Therapeutic drug monitoring of methotrexate in cerebrospinal fluid after systemic high-dose infusion in children: can the burden of intrathecal methotrexate be reduced?

Niemann A, Mühlisch J, Frühwald MC, Gerss J, Hempel G, Boos J

Abstract

The use of intrathecal (IT) methotrexate (MTX) in combination with systemic high-dose (HD) MTX is an established procedure for central nervous system prophylaxis in patients with acute lymphoblastic leukemia, but the evidence for the necessity of this combination is not convincing. The MTX concentration in the cerebrospinal fluid (CSF) was evaluated in 138 samples from children with acute lymphoblastic leukemia and non-Hodgkin lymphoma. CSF samples were obtained by lumbar puncture 12-24 hours after starting the HD MTX infusion (5 g/m2 over 24 hours) and immediately before the IT administration of MTX. Serum MTX concentrations at the end of infusion were assessed by routine therapeutic drug monitoring. Cytotoxic MTX concentrations of 1 microM or greater were detected in 81.2% of CSF samples. CSF MTX concentrations were significantly lower in samples from patients younger than 7 years.
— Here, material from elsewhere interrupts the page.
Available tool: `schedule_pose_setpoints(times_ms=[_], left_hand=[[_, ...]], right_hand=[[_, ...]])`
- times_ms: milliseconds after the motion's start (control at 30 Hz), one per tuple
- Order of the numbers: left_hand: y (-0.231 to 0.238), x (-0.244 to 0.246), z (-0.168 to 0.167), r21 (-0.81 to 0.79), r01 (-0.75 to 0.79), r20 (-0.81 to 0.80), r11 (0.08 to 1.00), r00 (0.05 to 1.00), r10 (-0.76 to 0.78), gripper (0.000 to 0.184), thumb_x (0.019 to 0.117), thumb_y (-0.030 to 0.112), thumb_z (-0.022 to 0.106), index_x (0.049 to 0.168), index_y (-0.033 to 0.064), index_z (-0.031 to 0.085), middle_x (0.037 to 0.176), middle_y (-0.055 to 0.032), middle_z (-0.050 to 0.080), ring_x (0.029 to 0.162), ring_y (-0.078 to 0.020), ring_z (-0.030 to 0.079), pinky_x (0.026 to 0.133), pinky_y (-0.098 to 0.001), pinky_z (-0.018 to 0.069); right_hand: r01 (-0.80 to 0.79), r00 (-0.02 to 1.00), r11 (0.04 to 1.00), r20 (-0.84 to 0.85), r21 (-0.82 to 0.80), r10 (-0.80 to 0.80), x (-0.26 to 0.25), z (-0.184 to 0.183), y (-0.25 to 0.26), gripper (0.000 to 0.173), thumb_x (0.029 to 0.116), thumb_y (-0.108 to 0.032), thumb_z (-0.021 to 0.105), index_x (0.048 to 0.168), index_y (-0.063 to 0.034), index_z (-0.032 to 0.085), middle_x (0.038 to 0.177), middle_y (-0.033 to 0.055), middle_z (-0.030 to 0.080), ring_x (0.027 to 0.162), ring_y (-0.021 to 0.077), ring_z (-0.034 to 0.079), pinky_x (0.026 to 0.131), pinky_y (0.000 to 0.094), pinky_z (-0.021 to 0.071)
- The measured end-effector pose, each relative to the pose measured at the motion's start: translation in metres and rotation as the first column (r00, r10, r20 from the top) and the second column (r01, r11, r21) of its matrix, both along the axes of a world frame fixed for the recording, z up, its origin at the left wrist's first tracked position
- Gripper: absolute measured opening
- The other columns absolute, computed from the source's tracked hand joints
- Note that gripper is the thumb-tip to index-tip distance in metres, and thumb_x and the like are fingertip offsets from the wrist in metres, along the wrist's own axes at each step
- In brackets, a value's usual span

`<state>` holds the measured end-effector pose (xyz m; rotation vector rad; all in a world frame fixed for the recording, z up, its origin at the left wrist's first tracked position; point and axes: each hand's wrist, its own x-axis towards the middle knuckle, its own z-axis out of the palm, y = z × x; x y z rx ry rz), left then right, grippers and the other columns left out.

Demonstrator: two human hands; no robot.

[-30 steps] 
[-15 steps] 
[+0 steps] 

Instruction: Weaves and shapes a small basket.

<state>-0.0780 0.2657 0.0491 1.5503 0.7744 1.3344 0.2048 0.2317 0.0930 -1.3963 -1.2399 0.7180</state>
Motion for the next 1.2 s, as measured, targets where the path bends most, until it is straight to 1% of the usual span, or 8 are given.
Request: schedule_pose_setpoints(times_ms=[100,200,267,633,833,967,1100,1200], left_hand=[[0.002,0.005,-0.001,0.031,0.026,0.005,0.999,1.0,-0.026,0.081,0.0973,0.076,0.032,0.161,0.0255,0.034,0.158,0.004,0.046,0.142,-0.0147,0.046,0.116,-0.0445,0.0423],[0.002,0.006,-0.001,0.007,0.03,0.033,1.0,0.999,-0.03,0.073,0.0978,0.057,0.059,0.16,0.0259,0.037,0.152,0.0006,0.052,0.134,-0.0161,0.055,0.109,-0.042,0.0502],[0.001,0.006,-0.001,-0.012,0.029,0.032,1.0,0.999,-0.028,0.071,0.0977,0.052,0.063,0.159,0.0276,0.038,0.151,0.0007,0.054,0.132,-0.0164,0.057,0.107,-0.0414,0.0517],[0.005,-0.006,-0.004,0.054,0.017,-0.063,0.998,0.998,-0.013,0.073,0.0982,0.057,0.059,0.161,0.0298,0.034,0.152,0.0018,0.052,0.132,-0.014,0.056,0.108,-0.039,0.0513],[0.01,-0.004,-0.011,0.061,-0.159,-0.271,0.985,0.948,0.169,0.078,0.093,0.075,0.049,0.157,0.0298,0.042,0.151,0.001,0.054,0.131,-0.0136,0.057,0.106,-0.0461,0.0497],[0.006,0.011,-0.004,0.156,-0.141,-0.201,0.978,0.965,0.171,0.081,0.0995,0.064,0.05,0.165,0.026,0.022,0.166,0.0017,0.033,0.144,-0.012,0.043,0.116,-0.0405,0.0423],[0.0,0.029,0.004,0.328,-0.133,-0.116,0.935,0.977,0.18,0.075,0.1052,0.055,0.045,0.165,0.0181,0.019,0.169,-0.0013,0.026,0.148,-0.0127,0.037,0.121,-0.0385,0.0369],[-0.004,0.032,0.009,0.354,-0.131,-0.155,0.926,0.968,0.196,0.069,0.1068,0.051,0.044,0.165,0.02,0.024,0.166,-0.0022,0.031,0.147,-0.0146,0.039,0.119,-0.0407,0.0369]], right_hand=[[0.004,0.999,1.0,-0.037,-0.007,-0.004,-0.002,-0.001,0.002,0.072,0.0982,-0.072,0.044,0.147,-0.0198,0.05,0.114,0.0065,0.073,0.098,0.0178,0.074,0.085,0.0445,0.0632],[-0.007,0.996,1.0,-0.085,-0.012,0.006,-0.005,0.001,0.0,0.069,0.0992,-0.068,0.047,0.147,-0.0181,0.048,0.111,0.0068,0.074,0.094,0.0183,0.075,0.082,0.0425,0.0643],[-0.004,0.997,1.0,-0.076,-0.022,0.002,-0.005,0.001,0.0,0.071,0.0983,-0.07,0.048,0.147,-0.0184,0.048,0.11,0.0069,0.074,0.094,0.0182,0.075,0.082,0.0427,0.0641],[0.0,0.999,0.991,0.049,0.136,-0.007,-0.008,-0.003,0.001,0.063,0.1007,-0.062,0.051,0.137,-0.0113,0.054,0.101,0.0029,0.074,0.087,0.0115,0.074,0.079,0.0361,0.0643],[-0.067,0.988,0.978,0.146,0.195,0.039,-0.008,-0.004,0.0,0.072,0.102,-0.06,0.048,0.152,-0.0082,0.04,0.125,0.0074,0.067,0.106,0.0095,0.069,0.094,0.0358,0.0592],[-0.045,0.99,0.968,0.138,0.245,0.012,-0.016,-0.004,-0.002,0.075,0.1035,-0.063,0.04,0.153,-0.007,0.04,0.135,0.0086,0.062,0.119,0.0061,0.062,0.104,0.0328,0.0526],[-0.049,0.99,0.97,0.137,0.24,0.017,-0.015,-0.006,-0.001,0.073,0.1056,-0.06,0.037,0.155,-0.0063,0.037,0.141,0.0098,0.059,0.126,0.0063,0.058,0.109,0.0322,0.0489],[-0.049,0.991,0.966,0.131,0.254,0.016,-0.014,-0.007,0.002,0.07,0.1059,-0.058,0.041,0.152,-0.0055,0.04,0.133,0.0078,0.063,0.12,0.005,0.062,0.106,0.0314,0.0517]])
The correlation between MTX concentrations in the serum and the CSF was moderate (r = 0.451) and became stronger with increasing age. The median CSF MTX concentrations per cycle were comparable (1.40, 1.25, 1.39, 1.38 microM for cycles 1-4, respectively). The predictive value and the accuracy of the CSF MTX concentration measured during the first cycle of HD MTX in respect to concentrations in the following cycles were high (94.4% and 85.7%, respectively) suggesting that the CSF MTX concentration during the first HD MTX infusion is a useful predictor for sufficient CSF MTX concentrations in the following HD MTX cycles. Our results confirm previously published data on MTX accumulation in the CSF after 5 g/m2 MTX over 24 hours in an independent cohort monitored in a real-life setting. Based on the common opinion that 1 microM represents the minimal antileukemic MTX concentration, current data warrant reevaluation of the necessity of routine IT MTX following HD MTX. Our findings offer a perspective on reducing the burden of IT MTX in children on consolidation therapy by CSF MTX drug monitoring.